**What is expected**
Your output should consist of the data, copied exactly.

-- -- --

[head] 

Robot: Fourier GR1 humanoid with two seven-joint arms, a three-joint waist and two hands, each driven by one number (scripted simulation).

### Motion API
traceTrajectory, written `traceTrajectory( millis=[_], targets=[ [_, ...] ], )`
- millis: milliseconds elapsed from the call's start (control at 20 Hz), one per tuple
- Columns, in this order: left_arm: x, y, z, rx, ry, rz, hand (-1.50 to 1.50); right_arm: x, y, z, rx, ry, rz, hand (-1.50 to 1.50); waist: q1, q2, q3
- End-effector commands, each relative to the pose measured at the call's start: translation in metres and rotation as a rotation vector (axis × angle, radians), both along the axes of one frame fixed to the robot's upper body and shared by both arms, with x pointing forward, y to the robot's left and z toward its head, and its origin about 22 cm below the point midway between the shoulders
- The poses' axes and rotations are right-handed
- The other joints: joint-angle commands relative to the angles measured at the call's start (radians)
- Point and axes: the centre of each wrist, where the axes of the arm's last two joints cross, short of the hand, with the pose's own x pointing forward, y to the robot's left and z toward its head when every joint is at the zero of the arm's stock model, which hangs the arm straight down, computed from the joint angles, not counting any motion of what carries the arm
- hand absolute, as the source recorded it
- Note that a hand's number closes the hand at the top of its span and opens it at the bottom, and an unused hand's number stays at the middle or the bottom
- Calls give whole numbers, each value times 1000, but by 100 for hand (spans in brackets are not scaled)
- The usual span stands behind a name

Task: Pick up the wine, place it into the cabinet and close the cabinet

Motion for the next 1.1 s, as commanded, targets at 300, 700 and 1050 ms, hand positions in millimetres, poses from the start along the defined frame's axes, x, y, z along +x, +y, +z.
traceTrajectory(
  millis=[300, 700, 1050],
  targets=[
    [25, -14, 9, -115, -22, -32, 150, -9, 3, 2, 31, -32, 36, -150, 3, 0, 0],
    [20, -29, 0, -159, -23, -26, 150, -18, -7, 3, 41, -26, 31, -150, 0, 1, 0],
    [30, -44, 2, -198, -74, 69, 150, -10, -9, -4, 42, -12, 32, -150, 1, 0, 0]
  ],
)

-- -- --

**Your response**
[head] 

Robot: Fourier GR1 humanoid with two seven-joint arms, a three-joint waist and two hands, each driven by one number (scripted simulation).

### Motion API
traceTrajectory, written `traceTrajectory( millis=[_], targets=[ [_, ...] ], )`
- millis: milliseconds elapsed from the call's start (control at 20 Hz), one per tuple
- Columns, in this order: left_arm: x, y, z, rx, ry, rz, hand (-1.50 to 1.50); right_arm: x, y, z, rx, ry, rz, hand (-1.50 to 1.50); waist: q1, q2, q3
- End-effector commands, each relative to the pose measured at the call's start: translation in metres and rotation as a rotation vector (axis × angle, radians), both along the axes of one frame fixed to the robot's upper body and shared by both arms, with x pointing forward, y to the robot's left and z toward its head, and its origin about 22 cm below the point midway between the shoulders
- The poses' axes and rotations are right-handed
- The other joints: joint-angle commands relative to the angles measured at the call's start (radians)
- Point and axes: the centre of each wrist, where the axes of the arm's last two joints cross, short of the hand, with the pose's own x pointing forward, y to the robot's left and z toward its head when every joint is at the zero of the arm's stock model, which hangs the arm straight down, computed from the joint angles, not counting any motion of what carries the arm
- hand absolute, as the source recorded it
- Note that a hand's number closes the hand at the top of its span and opens it at the bottom, and an unused hand's number stays at the middle or the bottom
- Calls give whole numbers, each value times 1000, but by 100 for hand (spans in brackets are not scaled)
- The usual span stands behind a name

Task: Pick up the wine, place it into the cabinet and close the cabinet

Motion for the next 1.1 s, as commanded, targets at 300, 700 and 1050 ms, hand positions in millimetres, poses from the start along the defined frame's axes, x, y, z along +x, +y, +z.
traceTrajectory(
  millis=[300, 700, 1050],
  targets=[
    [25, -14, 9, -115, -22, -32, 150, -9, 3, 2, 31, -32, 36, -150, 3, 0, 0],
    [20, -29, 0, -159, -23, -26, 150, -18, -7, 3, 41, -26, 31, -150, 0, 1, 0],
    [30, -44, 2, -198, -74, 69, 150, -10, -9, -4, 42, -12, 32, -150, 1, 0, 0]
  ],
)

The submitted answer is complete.